Report each line from the listing that the string "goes" appears in.
+ + + + + + +
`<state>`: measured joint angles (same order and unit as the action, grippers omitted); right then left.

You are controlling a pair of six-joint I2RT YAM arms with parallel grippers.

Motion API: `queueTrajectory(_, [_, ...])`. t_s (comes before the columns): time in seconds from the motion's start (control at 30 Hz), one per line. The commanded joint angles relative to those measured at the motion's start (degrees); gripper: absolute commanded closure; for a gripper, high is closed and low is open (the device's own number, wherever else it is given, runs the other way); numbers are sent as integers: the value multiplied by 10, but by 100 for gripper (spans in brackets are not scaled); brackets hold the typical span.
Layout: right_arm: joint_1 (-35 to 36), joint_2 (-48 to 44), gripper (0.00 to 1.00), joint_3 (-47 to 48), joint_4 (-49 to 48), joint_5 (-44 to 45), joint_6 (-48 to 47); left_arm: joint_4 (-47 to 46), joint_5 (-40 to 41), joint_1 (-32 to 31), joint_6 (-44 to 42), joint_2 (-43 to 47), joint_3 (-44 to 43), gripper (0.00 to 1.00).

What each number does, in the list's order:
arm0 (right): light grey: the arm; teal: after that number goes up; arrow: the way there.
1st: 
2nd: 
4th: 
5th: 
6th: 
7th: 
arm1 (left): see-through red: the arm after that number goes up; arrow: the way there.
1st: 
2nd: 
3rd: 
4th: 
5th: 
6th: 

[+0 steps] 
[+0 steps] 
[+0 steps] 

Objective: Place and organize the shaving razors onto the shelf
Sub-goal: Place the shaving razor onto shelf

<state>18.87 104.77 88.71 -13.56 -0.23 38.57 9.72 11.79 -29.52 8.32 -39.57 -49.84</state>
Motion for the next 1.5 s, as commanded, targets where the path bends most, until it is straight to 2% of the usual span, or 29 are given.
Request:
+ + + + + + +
**Exercise answer:**
arm0 (right): light grey: the arm; teal: after that number goes up; arrow: the way there.
arm1 (left): see-through red: the arm after that number goes up; arrow: the way there.

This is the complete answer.